A.J.S. Hawkins*, P.L. Pascoe, H. Parry, M. Brinsley, K.D. Black, C. McGonigle, H. Moore, C.R. Newell, N. OBoyle, T. O'Carroll, B. OLoan, M. Service, A.C. Smaal, X.L. Zhang, M.Y. Zhu

*Plymouth Marine Laboratory, Prospect Place, Plymouth PL1 3DH, Devon, United Kingdom
Email: ajsh@pml.ac.uk
Previous shellfish models have in general been calibrated for one location, unable to simulate growth across habitats that contrast in seston abundance and type as may include turbid, eutrophic and oligotrophic waters. Here, we present ShellSIM (http://www.shellsim.com), a computer-based generic shellfish growth model which, validated at single sites in 14 commonly-cultured shellfish species, simulates growth effectively using single parameter sets for mussels Mytilus edulis and oysters Crassostrea gigas cultured across 9 contrasting locations (Table 1).

Options within the user interface enable ready assessment of the relative values of chlorophyll a (CHL, l-1), total particulate organic matter (POM; mg l-1) and total particulate organic carbon (POC; mg l-1) as co-descriptors of the food available at separate locations. Using CHL as the sole proxy for available organics, growth could not be simulated accurately in M. edulis and C. gigas across all locations. Instead, more than 74% of the variance in observed growth was predicted across all locations upon inclusion of dynamic relations accounting for ingestion and absorption of both chlorophyll-rich and all remaining organic matter such as may include bacteria, protozoans, colloids and/or detritus. Simulations of growth were therefore improved by accounting for temporal and spatial changes in seston composition. In the absence of data for POC, such resolution is enabled within ShellSIM by relations predicting the energy available within non-chlorophyll organics from data for CHL and POM alone.

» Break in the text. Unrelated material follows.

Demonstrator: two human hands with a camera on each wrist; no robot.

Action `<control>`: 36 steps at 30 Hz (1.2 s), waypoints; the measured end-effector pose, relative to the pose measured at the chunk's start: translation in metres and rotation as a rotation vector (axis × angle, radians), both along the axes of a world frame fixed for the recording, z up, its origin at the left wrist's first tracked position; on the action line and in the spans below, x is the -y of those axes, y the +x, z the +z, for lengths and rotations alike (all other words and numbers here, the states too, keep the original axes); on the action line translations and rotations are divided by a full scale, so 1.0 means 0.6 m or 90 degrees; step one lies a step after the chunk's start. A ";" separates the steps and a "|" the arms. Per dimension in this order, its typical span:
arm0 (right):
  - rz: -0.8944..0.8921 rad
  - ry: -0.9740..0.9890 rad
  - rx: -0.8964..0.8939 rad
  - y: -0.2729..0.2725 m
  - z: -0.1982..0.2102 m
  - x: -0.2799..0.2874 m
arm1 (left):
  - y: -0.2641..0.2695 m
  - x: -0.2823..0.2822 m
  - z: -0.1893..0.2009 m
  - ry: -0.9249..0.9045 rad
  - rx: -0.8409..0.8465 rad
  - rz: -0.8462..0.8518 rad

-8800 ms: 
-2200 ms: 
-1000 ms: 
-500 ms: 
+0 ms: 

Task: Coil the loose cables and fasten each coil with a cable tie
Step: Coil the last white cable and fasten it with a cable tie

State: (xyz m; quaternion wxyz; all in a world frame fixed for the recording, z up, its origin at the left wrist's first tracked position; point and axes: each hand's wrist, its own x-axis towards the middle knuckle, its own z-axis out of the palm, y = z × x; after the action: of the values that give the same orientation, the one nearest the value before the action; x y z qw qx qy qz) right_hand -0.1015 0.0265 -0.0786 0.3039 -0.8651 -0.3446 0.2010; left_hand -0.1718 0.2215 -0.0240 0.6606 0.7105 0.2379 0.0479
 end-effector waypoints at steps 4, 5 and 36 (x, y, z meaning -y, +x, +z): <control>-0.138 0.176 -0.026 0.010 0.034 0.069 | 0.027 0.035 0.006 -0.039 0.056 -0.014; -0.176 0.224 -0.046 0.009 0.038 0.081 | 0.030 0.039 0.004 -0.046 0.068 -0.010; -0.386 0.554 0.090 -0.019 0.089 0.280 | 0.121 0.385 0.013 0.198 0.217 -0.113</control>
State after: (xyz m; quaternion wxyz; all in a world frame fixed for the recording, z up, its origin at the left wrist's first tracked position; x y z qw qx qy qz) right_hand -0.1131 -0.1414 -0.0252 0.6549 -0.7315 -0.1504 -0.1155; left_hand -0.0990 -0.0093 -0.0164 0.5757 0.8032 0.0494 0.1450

Associated outputs simulate real-time adjustments in clearance rate, oxygen uptake, ammonium loss, faecal loss and population dynamics, ready for integrated modeling of the feedbacks, both positive and negative, affecting production carrying capacity and/or how suspension-feeding shellfish influence ecosystem properties and processes. To help facilitate such integrated modeling, ShellSIM is coded in C#, thus easily linked with other models using the Microsoft.NET framework.